▸ TRY IT:
Output every line below as it stands, dropping only the images.
::: PROVIDED MATERIAL :::
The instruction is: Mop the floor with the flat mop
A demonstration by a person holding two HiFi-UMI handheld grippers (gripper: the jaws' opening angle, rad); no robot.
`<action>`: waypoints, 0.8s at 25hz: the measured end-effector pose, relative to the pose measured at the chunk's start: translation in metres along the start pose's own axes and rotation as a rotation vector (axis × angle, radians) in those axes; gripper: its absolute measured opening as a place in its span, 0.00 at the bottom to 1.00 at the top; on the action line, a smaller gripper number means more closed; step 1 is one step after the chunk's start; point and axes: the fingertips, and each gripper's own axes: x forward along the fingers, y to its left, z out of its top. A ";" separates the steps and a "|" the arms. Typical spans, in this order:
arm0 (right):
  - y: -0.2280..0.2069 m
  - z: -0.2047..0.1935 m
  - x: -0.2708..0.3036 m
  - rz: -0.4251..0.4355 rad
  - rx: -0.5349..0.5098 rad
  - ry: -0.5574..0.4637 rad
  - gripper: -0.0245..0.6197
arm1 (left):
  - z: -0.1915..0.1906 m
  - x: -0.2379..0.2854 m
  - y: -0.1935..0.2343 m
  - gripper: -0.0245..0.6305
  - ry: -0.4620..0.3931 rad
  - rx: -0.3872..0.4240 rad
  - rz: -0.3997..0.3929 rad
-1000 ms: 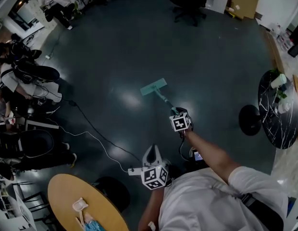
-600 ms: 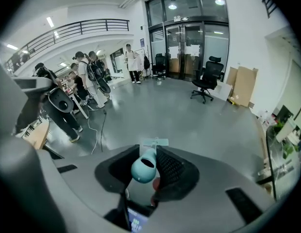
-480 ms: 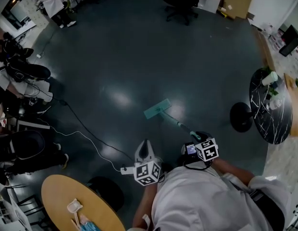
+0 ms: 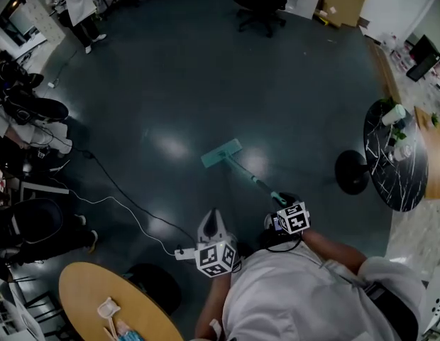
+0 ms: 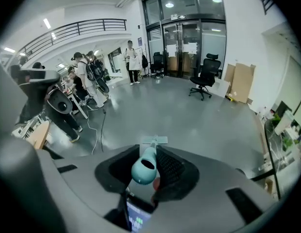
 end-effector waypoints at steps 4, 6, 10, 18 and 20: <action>0.006 0.060 0.074 -0.012 -0.002 -0.086 0.21 | 0.003 -0.003 0.003 0.04 -0.008 -0.007 0.018; 0.007 0.088 0.110 -0.022 -0.010 -0.098 0.21 | -0.001 -0.005 0.005 0.04 -0.008 -0.015 0.039; 0.017 0.135 0.156 -0.037 -0.030 -0.094 0.21 | -0.007 -0.012 0.017 0.04 0.006 -0.040 0.085; 0.016 0.098 0.115 -0.015 -0.061 -0.031 0.21 | -0.003 -0.017 0.037 0.04 -0.002 -0.072 0.109; 0.010 0.065 0.073 0.006 -0.058 -0.004 0.21 | 0.000 -0.012 0.034 0.04 -0.005 -0.067 0.092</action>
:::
▸ EXPECTED OUTPUT:
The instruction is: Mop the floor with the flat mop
A demonstration by a person holding two HiFi-UMI handheld grippers (gripper: the jaws' opening angle, rad); no robot.
`<action>`: waypoints, 0.8s at 25hz: the measured end-effector pose, relative to the pose measured at the chunk's start: translation in metres along the start pose's own axes and rotation as a rotation vector (axis × angle, radians) in those axes; gripper: its absolute measured opening as a place in its span, 0.00 at the bottom to 1.00 at the top; on the action line, a smaller gripper number means more closed; step 1 is one step after the chunk's start; point and axes: the fingertips, and each gripper's own axes: x forward along the fingers, y to its left, z out of its top. A ";" separates the steps and a "|" the arms. Typical spans, in this order:
arm0 (right):
  - y: -0.2280..0.2069 m
  - z: -0.2047..0.1935 m
  - x: -0.2708..0.3036 m
  - rz: -0.4251..0.4355 rad
  - rx: -0.5349..0.5098 rad
  - ry: -0.5574..0.4637 rad
  - gripper: -0.0245..0.6197
arm1 (left):
  - z: -0.1915..0.1906 m
  - x: -0.2379..0.2854 m
  - y: -0.1935..0.2343 m
  - gripper: -0.0245..0.6305
  - ry: -0.4620..0.3931 rad
  - rx: -0.3872..0.4240 rad
  - rz: -0.3997..0.3929 rad
-1000 ms: 
-600 ms: 
-480 ms: 
+0 ms: 
+0 ms: 
 end-effector waypoints at steps 4, 6, 10, 18 and 20: <action>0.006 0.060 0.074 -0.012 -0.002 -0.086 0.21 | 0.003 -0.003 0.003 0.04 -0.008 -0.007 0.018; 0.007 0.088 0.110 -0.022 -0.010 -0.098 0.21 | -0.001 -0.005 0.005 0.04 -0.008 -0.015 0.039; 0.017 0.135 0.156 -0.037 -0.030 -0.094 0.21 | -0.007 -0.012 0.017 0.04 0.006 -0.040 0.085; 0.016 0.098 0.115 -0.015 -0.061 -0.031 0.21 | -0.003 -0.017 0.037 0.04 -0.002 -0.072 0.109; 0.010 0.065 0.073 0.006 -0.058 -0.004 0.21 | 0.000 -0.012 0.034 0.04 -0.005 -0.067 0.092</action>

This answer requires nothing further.